Höchst aktiv warb und wirbt der gelbe Duden für seine 24. Auflage, über die nicht nur Korrektoren und Schlussredakteure ausgesprochen froh sind. Dürfen sie sich doch seit vergangenem Sommer damit – dank dessen mit gelben Markierungen empfohlenen Schreibweisen – endlich an einheitlichen Richtlinien orientieren. Großes Aufatmen nach den verwegenen Variationen und Alternativen in den Auflagen zuvor. Auch Buchverlage sind erleichtert, und die wenigen störrischen Anhänger der rot markierten älteren neuen Schreibe werden hoffentlich bald kapieren, dass ihre Sturheit junge wie alte Leser irritiert.

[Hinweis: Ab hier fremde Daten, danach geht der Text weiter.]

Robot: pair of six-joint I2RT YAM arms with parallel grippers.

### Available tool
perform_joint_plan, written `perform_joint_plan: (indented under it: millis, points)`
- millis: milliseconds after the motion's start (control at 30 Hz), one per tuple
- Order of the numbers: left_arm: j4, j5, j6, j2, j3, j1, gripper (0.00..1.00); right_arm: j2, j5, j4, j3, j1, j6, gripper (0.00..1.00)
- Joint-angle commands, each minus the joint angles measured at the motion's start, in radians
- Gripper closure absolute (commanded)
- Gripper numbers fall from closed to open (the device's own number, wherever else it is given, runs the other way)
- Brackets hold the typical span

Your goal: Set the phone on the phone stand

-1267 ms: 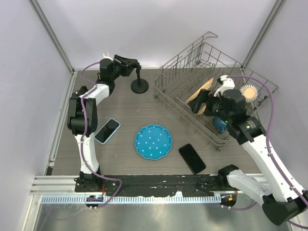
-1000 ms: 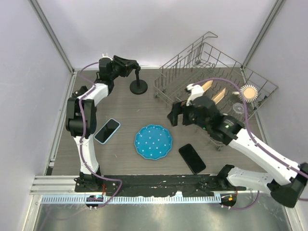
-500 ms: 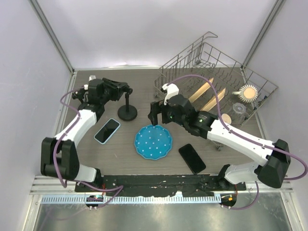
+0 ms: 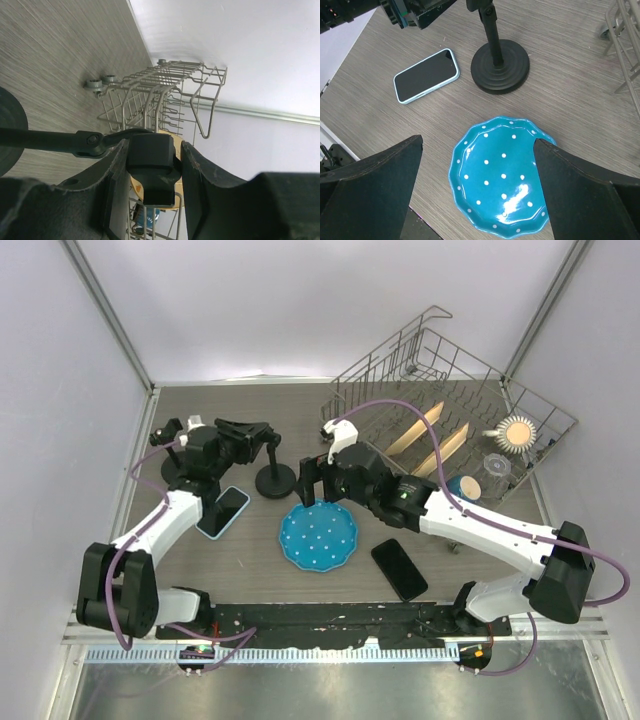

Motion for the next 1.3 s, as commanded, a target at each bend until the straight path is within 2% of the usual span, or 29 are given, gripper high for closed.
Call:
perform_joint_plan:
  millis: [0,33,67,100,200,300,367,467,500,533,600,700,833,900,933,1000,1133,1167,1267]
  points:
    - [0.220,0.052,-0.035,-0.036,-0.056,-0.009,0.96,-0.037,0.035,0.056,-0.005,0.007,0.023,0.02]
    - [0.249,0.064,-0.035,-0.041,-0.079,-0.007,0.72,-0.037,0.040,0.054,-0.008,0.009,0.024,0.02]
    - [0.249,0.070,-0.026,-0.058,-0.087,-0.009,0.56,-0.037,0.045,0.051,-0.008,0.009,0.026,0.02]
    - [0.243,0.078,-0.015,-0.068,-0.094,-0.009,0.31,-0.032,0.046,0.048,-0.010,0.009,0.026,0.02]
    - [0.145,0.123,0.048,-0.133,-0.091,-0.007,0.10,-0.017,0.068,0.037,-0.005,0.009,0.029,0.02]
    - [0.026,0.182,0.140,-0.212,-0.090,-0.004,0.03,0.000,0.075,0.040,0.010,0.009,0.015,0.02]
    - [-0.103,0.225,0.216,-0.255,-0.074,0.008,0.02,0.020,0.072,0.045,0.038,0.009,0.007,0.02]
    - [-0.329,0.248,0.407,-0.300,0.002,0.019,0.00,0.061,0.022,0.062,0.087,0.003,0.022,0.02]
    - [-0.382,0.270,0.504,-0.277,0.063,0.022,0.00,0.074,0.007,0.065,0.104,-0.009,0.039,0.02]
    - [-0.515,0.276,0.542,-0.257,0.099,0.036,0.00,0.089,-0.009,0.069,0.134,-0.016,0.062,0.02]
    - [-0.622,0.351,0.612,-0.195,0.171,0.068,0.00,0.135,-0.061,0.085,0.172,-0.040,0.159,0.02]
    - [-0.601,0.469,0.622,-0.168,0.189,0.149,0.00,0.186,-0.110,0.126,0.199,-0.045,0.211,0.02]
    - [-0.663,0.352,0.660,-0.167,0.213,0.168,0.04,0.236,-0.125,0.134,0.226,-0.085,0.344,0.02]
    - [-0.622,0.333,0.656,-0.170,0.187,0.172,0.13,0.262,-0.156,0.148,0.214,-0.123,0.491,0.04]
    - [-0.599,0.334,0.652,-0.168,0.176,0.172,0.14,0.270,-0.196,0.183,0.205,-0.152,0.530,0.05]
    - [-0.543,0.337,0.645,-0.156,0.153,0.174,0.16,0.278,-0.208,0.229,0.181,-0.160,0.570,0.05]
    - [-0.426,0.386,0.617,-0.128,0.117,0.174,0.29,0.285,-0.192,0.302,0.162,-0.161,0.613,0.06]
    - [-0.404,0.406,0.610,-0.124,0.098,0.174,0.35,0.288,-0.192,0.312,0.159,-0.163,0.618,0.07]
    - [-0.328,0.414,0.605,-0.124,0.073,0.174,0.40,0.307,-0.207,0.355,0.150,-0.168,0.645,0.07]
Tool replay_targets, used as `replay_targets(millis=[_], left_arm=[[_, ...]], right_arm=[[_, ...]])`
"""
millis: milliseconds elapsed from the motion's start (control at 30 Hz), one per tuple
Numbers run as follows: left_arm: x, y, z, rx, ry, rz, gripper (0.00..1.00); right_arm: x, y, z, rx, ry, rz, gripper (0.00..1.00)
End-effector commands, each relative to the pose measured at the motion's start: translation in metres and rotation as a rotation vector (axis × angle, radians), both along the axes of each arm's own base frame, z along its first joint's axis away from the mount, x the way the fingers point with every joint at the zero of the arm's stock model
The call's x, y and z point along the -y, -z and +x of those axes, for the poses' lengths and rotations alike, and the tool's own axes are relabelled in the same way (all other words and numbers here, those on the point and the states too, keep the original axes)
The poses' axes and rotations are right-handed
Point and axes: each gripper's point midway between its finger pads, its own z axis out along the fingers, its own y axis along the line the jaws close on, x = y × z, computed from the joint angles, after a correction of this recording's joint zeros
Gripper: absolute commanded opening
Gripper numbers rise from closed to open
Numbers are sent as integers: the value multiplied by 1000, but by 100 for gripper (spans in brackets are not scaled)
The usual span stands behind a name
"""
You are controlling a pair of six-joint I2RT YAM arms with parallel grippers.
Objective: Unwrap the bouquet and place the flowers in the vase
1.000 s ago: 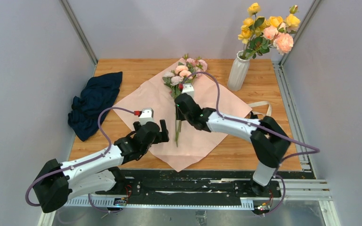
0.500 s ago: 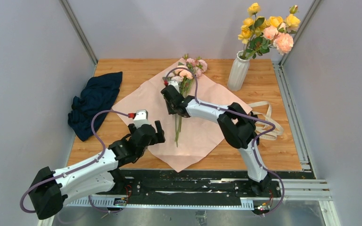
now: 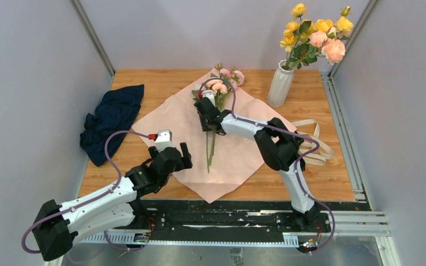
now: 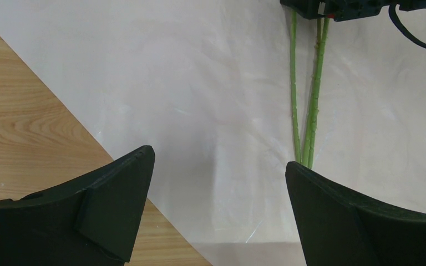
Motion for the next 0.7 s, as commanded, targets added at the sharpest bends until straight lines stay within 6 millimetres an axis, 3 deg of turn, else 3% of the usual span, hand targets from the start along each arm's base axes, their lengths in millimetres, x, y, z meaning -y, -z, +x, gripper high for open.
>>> replay_targets(millis=[0,67,167,333,533,600,667], left_arm=[[-7,3,1,2,-33,9,100],[-6,5,1,-2,-32,13,100],[-5,8,2,-9,-28,18,100],[1,11,4,-18,-12,15,100],[17,-2,11,25,50,-18,98],[39,-14,12,68,156,-92,95],[63,-29,11,119,264,-192,93]], right_arm=[[11,39,-7,-79,-6,-46,36],[12,46,-8,-92,-8,-46,32],[14,53,-9,-113,-6,-43,2],[14,32,-10,-92,-15,-2,0],[16,-56,-17,62,-40,141,0],[25,-85,-28,115,-45,194,0],[32,-103,-35,145,-44,223,0]])
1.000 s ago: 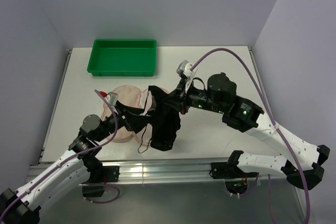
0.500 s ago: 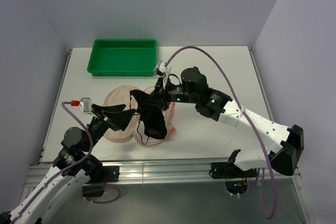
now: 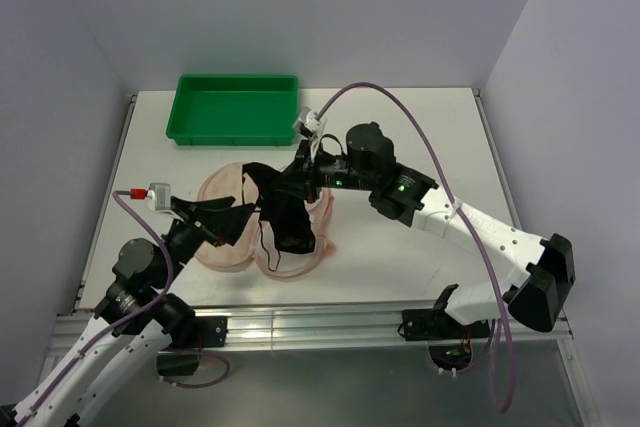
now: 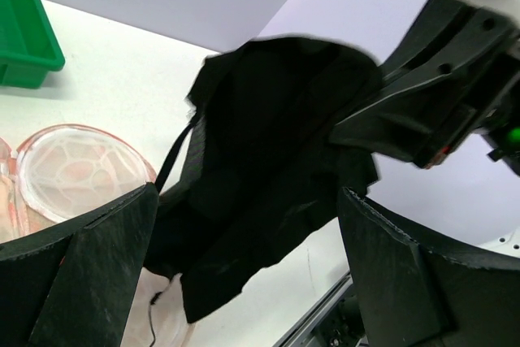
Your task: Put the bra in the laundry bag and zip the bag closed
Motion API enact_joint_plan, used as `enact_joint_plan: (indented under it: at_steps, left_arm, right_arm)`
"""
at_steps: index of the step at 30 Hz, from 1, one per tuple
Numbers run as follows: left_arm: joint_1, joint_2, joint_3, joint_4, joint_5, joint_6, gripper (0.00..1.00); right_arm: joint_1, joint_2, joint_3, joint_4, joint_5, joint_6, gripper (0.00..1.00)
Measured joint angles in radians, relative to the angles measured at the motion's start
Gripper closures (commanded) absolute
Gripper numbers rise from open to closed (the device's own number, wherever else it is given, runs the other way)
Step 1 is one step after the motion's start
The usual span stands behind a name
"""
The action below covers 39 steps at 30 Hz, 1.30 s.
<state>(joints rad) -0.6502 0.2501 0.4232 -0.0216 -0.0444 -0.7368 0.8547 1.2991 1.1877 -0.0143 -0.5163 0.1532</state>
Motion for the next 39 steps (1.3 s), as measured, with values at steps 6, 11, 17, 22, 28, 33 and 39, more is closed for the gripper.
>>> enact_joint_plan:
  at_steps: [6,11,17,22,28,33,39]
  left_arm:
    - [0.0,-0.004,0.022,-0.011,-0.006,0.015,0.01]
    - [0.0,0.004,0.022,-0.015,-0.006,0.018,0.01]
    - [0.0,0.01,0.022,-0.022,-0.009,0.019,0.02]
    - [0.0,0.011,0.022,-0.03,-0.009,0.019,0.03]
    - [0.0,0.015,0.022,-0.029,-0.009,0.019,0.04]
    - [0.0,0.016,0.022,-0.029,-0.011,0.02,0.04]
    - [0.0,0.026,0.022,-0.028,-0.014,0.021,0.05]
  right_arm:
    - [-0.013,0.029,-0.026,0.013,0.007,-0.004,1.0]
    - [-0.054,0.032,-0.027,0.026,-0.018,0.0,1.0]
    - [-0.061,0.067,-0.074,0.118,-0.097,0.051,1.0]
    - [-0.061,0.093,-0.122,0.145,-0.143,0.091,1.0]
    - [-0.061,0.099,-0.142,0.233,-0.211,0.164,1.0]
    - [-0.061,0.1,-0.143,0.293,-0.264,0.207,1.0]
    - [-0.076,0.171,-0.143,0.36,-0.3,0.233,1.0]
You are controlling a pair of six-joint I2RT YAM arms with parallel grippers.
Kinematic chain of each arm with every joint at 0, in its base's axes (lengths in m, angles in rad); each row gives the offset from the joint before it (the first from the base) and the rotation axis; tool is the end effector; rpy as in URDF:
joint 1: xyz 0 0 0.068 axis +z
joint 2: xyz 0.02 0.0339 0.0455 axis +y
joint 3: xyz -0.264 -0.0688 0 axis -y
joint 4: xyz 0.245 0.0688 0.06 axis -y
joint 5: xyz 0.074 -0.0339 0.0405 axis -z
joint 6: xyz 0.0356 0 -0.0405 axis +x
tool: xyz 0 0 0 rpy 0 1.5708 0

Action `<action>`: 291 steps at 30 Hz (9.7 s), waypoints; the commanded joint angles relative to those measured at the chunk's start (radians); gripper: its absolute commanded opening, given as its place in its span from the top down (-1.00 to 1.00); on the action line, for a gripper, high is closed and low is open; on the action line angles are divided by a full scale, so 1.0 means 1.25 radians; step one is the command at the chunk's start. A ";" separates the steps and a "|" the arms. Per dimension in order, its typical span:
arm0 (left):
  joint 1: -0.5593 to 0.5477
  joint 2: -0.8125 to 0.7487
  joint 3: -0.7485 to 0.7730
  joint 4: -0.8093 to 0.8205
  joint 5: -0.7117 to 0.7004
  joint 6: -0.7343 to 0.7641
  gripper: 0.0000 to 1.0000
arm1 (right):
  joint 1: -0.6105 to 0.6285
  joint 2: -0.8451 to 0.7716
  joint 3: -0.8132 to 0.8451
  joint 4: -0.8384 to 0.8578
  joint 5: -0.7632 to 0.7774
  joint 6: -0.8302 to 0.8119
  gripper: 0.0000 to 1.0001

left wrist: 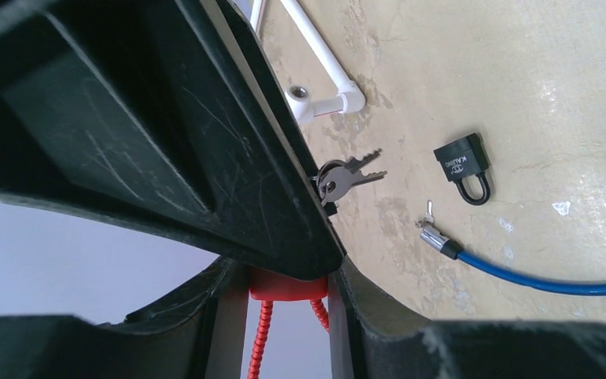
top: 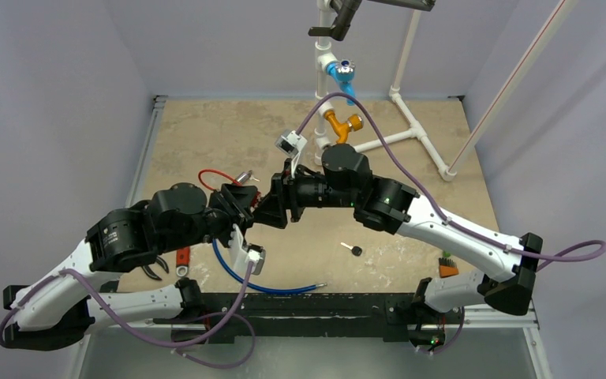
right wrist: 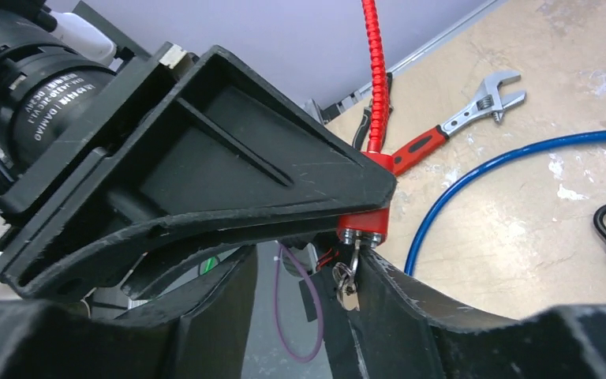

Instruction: Unlock with the key

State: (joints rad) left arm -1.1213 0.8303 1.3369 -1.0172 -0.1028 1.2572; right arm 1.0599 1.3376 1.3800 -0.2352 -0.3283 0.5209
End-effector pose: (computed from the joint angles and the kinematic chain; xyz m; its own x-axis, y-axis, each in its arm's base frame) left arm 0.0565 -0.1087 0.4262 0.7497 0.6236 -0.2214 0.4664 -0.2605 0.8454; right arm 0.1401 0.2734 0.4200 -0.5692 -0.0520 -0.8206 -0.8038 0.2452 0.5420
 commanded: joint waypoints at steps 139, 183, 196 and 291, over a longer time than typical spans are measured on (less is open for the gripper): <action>0.358 0.082 0.026 0.119 0.625 -0.960 1.00 | 0.402 0.063 0.083 -0.022 1.061 -0.396 1.00; 0.360 0.085 0.064 0.012 0.703 -0.774 1.00 | 0.077 -0.220 -0.087 0.040 0.123 -0.090 0.03; 0.360 0.083 0.071 0.020 0.705 -0.780 1.00 | 0.038 -0.196 -0.101 0.051 0.008 -0.052 0.43; 0.254 0.217 0.229 -0.155 0.686 -0.719 1.00 | 0.042 -0.160 0.012 -0.056 -0.023 -0.171 -0.06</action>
State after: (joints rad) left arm -0.8108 1.1072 1.6081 -1.2472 0.7063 0.3832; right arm 1.1030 1.1259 1.3891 -0.3664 -0.3092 0.3199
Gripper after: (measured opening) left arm 0.226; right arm 0.542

Nun gibt es jedoch nicht nur den gelben, sondern auch viele andere bunte Duden – von dem für Fremdwörter bis zum Kreuzworträtsellexikon. Besonders unverzichtbar ist dabei der mittelgrüne für richtiges und gutes Deutsch („Wörterbuch der sprachlichen Zweifelsfälle“), der wie der populäre Sprachpingel Bastian Sick („Der Dativ ist dem Genitiv sein Tod“) Unkorrektheiten aufzeigt und all die gängigen falschen Bezüge und Begriffe klar verbietet. Derzeit gibt es kein gültiges Ausdrucks-Nachschlagewerk. Wir brauchen aber dieses Regelwerk dringend – und zwar up­gegradet in die aktuellste Orthografie. Doch denkste. Was hören wir vom Dudenverlag? Dieses Jahr kommt der neue Grüne eh nicht. Nächstes wohl auch nicht. Und übernächstes? Mal sehen. Sollte da doch etwa schon wieder eine veränderte Auflage vom Gelben abgewartet werden?